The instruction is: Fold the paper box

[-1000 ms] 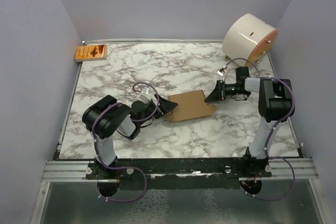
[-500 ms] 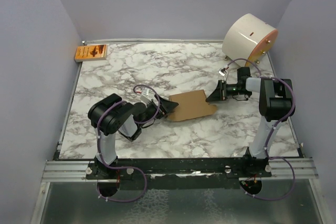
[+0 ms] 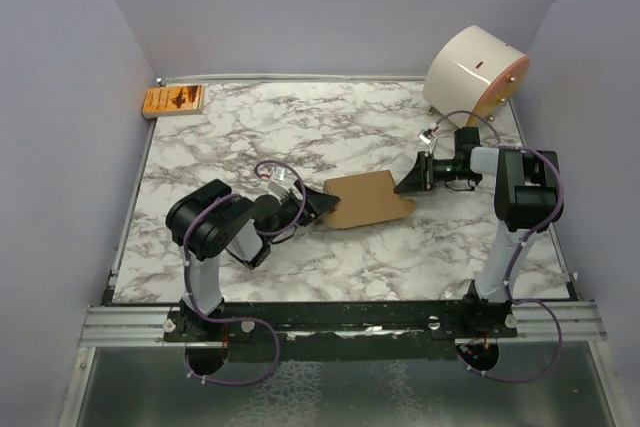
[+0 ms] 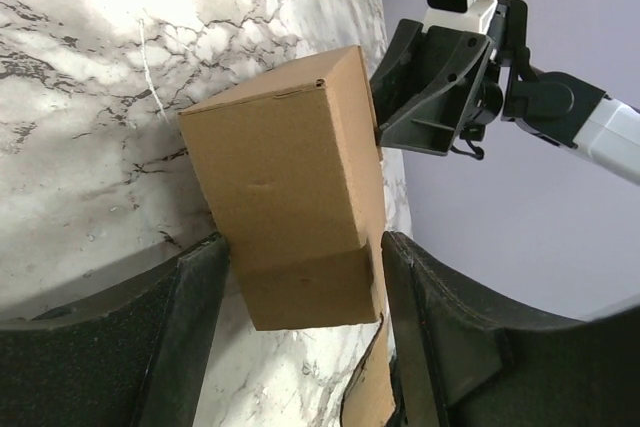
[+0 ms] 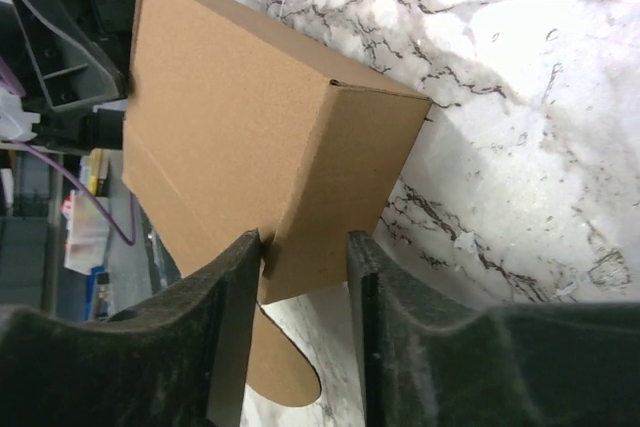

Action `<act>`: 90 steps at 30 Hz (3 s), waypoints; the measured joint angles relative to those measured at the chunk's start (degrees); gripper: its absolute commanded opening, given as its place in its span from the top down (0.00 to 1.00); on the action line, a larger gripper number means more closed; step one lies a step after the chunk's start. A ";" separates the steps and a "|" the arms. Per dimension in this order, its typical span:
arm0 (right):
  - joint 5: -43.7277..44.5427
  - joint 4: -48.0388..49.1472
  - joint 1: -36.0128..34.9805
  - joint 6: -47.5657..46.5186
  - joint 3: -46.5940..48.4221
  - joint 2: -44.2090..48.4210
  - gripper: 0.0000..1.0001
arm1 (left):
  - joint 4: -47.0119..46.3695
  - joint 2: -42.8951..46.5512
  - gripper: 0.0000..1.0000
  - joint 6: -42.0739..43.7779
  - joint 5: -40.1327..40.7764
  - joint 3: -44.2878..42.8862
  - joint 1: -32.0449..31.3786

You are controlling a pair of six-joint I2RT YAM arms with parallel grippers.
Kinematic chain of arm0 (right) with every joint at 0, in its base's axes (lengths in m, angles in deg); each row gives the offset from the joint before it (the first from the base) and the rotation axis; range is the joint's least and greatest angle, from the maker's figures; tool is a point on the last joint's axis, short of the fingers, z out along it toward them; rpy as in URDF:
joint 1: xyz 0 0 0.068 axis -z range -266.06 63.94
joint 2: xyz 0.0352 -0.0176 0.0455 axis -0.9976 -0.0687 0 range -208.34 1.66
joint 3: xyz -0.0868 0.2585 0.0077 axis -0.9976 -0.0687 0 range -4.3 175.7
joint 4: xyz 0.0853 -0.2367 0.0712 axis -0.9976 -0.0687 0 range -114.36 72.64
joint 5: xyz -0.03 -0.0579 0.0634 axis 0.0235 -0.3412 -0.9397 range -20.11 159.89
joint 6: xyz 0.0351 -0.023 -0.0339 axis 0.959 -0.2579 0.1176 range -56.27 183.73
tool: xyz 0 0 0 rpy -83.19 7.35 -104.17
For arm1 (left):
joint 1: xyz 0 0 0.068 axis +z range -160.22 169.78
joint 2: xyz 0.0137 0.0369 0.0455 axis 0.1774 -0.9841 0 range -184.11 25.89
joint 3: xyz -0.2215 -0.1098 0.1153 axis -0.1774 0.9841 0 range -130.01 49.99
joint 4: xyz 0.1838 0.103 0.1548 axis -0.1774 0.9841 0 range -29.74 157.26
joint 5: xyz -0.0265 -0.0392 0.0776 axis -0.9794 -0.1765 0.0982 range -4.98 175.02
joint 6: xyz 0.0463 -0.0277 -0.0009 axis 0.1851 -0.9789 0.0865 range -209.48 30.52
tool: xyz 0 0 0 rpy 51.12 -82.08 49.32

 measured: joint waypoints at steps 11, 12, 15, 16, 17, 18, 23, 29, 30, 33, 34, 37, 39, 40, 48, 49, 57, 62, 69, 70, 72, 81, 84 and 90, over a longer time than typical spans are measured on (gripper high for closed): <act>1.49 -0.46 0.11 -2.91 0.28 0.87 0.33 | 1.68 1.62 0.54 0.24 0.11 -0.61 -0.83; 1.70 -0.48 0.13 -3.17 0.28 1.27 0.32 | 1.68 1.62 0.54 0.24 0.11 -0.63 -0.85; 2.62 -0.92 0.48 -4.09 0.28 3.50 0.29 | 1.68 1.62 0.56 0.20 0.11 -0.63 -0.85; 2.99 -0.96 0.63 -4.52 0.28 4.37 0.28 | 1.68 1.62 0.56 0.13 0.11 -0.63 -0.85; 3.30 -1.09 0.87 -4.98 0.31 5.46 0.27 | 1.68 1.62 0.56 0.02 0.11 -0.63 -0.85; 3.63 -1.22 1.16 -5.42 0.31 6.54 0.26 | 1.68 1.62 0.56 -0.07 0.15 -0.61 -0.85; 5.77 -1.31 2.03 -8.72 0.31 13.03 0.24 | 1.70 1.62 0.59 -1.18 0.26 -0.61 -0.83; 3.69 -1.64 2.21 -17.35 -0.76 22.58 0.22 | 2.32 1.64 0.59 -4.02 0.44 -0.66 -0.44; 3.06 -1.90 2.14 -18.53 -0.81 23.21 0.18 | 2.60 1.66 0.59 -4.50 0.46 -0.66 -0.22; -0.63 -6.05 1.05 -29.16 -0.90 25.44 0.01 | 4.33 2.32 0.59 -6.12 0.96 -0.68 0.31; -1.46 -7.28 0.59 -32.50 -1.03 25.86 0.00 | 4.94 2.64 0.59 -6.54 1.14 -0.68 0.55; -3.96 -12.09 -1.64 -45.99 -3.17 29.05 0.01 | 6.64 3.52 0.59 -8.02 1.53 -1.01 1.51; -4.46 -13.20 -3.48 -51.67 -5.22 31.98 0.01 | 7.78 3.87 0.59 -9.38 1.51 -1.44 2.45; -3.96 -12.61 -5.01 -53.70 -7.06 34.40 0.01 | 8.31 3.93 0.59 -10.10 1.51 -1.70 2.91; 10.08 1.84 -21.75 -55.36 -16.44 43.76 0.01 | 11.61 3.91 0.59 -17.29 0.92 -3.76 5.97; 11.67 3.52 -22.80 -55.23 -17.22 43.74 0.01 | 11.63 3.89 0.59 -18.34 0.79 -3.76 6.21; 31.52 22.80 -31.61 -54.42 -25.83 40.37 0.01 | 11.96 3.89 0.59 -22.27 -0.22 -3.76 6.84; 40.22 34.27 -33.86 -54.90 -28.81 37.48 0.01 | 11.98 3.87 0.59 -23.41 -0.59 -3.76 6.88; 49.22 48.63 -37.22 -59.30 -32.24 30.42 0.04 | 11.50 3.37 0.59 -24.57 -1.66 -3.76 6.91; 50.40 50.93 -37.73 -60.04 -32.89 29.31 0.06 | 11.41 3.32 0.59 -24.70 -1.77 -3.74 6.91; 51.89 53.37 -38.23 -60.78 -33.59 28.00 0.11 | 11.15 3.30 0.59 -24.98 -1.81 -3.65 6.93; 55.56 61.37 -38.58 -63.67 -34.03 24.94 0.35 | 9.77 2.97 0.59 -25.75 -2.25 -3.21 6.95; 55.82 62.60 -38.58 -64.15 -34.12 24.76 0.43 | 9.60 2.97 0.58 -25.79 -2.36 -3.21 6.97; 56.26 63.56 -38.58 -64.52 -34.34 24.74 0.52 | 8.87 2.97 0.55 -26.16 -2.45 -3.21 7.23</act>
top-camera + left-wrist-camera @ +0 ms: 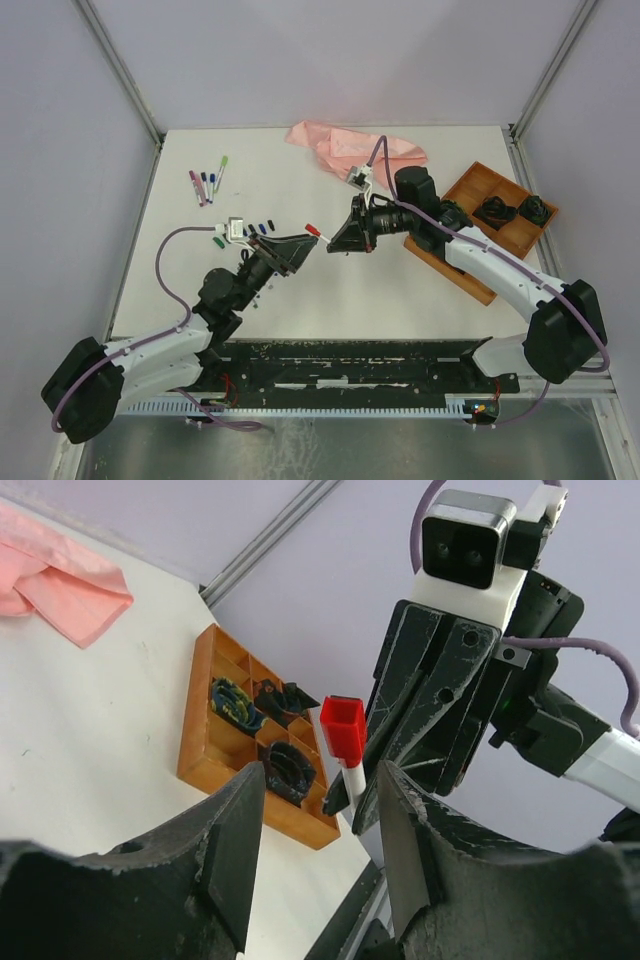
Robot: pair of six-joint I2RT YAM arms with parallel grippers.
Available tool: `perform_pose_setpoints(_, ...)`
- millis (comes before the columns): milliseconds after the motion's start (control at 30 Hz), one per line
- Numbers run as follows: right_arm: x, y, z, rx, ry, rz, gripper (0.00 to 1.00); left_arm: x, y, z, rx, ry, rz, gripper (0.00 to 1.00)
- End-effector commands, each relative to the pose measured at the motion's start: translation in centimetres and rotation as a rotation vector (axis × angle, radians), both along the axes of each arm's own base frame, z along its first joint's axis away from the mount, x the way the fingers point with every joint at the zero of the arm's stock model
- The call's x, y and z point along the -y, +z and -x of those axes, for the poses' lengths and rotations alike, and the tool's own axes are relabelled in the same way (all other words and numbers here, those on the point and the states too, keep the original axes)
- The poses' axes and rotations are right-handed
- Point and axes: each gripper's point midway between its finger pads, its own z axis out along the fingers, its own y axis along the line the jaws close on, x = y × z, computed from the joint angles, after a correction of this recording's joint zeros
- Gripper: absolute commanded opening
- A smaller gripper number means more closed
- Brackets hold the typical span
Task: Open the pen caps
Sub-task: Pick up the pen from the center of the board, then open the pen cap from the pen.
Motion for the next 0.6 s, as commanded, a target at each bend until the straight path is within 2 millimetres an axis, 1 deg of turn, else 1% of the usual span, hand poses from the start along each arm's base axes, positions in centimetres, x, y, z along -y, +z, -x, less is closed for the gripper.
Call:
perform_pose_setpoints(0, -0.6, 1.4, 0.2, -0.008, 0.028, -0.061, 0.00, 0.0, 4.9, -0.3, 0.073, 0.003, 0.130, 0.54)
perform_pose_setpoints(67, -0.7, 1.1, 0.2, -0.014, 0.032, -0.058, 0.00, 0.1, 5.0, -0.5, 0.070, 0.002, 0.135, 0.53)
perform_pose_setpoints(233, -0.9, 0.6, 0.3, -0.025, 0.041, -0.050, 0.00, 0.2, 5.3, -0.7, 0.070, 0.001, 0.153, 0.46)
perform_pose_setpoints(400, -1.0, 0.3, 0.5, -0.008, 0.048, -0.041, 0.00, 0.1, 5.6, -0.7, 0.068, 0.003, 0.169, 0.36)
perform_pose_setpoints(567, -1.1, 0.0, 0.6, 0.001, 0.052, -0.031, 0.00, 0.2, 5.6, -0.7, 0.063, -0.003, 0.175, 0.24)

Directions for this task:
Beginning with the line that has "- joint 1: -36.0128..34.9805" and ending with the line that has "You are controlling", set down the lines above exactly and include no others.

Reply to the task:
  - joint 1: -36.0128..34.9805
  - joint 6: -47.5657..46.5186
  - joint 3: -46.5940..48.4221
  - joint 2: -44.2090..48.4210
  - gripper: 0.0000..1.0001
arm1 (left):
  - joint 4: -47.0119..46.3695
  - joint 2: -42.8951..46.5512
  - gripper: 0.0000..1.0000
  - joint 6: -42.0739..43.7779
  - joint 5: -40.1327..40.7764
  - joint 3: -44.2878..42.8862
  - joint 1: -32.0449..31.3786

You are controlling a pair of six-joint I2RT YAM arms with parallel grippers.

This finishes the answer.